Ida Kemp has over 25 years of experience in the interdisciplinary Higher Education environment. As a holder of a Liberal Arts degree from the USA, she has experience in learning and developing programmes which cross disciplinary ‘boundaries’, as well as success in managing and developing university processes that support exceptional interdisciplinary academic practice and student-facing systems. She was instrumental in establishing UK Interdisciplinary Learning and Teaching Conferences, based in the UK, which have continued to run annually in a range of sponsoring UK universities. These conferences have attracted presenters and delegates from around 15 countries around the world, with contributors representing approximately 40 different institutions. She has worked as an external assessor/examiner for multi-subject programmes at a number of UK universities, including The Open University, Newcastle University, University of Liverpool and most recently Anglia Ruskin University.

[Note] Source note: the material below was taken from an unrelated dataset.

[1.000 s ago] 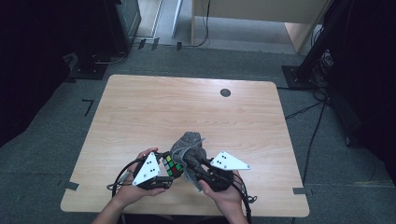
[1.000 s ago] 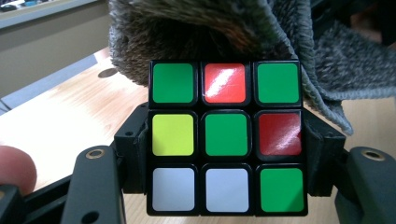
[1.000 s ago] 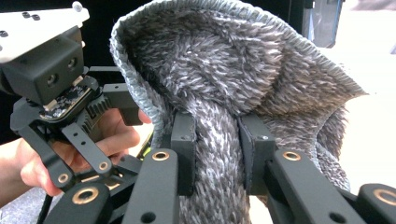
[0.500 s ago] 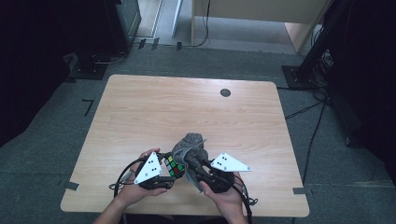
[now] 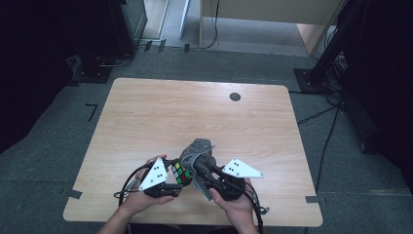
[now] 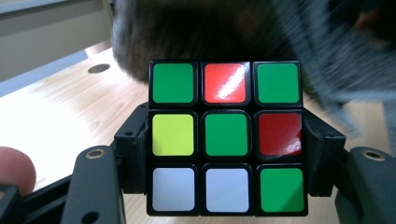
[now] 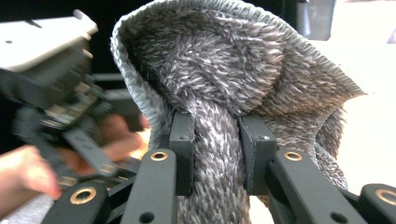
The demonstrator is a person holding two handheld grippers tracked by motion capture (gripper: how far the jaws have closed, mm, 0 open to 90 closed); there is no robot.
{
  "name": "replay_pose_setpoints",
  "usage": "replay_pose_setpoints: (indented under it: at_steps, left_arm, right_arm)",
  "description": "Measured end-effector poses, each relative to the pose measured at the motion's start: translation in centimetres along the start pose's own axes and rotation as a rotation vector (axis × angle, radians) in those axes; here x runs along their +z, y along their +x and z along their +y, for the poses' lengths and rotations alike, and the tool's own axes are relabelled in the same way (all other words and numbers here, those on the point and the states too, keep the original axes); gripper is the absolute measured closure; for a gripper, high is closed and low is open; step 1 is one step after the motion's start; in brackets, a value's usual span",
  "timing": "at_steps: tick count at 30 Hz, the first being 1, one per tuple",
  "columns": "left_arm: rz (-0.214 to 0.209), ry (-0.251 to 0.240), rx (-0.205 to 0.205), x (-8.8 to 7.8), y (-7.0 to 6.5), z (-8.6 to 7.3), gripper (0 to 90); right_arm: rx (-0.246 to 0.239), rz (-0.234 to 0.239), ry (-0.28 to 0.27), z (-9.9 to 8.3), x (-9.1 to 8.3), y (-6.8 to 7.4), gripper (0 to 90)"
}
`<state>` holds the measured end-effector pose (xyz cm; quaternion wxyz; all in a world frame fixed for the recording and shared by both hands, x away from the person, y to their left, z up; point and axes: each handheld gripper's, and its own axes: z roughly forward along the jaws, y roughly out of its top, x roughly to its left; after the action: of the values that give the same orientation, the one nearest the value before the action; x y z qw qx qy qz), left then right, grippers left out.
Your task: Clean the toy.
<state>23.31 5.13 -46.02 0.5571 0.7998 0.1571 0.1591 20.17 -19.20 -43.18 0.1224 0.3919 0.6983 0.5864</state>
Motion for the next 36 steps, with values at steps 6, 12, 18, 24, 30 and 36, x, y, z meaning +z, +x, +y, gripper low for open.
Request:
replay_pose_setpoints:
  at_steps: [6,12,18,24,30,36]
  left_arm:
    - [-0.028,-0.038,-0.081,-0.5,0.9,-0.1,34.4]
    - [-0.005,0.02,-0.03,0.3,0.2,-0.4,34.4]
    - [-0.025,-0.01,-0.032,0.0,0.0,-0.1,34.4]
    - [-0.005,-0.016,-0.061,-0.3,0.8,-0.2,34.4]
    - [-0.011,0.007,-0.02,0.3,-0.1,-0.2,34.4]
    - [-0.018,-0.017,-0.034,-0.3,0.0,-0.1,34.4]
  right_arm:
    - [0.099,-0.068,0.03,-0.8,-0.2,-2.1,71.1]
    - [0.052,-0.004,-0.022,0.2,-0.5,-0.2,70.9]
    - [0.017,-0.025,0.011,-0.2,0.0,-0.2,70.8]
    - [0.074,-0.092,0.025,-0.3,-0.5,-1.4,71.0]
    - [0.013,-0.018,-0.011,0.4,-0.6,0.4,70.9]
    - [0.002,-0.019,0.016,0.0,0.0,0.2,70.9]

Catherine Lyall is Professor of Science and Public Policy at the University of Edinburgh where she holds a position in the School of Social and Political Science. Her career at Edinburgh has progressed from part-time Research Officer to Full Professor via numerous research contracts within grant-funded research centres and service as Head of the Science, Technology and Innovation Studies Group and as Associate Dean for Research Careers. She brought this experience to bear in her book Being an Interdisciplinary Academic. How Institutions Shape University Careers (Palgrave) which highlights some of the enduring challenges faced by researchers attempting to embed interdisciplinarity in their own career trajectory and seeks to encourage greater dialogue on how we can collectively address incongruities within the governance of interdisciplinarity. She was Co-Investigator on Shaping Interdisciplinary Practices in Europe, SHAPE-ID (Horizon 2020 grant agreement No. 822705) and led the team that developed the SHAPE-ID toolkit.

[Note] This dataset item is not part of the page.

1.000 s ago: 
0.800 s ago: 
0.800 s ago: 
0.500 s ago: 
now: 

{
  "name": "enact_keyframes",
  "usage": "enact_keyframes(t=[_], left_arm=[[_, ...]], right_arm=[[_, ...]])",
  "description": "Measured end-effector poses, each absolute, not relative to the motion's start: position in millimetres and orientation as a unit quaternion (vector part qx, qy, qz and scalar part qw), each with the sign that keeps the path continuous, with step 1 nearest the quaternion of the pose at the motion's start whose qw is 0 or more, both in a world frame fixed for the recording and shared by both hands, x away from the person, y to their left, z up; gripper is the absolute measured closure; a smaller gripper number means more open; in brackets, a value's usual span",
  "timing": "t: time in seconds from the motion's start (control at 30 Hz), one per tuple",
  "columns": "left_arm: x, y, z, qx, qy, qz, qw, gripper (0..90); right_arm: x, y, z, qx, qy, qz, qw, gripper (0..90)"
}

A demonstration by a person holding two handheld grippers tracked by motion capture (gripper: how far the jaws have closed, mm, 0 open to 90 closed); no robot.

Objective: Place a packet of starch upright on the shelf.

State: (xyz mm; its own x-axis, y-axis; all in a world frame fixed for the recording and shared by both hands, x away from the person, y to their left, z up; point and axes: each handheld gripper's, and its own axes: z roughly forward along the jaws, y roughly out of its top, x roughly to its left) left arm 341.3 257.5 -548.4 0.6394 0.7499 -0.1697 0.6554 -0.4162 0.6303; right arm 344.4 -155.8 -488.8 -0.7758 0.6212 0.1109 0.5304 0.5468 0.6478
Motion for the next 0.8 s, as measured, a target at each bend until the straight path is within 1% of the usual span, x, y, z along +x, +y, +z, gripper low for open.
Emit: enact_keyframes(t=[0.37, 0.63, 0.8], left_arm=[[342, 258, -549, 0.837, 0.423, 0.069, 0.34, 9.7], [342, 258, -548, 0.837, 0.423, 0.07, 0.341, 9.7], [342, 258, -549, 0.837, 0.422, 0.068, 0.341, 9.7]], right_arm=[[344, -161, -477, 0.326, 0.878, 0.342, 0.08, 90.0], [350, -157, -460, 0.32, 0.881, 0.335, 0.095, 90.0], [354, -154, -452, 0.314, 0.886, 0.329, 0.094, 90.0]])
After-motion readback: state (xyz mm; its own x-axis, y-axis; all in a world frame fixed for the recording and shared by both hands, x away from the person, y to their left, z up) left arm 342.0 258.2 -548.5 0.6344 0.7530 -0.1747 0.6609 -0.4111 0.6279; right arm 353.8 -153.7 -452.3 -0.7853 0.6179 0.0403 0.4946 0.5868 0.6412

Simon Scott is an Associate Professor in the Department of Liberal Arts and Natural Sciences at the University of Birmingham. His PhD was on Nietzsche and Deleuze, and his research interests primarily cover Plato, Nietzsche, and twentieth-century French philosophy. He also teaches, and has research interests in, interdisciplinarity. He is currently researching the ethics of interdisciplinarity.

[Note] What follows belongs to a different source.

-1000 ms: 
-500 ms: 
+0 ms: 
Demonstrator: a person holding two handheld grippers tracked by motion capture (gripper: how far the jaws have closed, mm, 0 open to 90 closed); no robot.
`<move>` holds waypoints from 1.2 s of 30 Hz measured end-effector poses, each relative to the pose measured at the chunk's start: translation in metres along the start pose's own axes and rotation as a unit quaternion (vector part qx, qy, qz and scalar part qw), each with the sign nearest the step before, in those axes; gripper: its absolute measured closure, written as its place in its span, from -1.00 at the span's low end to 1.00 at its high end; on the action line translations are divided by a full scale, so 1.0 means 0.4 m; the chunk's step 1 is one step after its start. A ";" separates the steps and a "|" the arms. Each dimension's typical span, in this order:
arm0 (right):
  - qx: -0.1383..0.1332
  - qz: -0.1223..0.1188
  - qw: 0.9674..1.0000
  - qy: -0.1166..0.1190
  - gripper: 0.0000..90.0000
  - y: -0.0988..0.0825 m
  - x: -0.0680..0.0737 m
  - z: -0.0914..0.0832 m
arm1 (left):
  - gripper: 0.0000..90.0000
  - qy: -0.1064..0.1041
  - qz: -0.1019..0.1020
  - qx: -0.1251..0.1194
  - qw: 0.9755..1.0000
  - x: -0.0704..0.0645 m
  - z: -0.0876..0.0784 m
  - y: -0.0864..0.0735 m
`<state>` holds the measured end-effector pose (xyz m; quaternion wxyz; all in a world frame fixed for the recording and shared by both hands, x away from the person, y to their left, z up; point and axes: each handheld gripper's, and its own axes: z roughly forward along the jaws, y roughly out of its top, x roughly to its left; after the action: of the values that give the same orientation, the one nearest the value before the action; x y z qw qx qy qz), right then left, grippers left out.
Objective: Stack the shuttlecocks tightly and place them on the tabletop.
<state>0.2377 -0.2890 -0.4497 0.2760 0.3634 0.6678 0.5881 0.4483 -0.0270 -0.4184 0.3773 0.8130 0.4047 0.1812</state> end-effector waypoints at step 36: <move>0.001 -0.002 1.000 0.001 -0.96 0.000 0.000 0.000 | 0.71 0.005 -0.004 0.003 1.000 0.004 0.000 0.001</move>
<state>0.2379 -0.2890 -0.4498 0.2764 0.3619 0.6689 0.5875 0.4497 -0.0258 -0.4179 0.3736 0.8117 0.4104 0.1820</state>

Iris van der Tuin is a Professor of theory of cultural inquiry in the Department of Philosophy & Religious Studies at Utrecht University, The Netherlands, where she is also university-wide Dean for interdisciplinary education. Iris is interested in humanities scholarship that traverses the ‘two cultures’ and reaches beyond the boundaries of academia. As such, she contributes to the new and interdisciplinary humanities and to practice-based research of interdisciplinary higher education.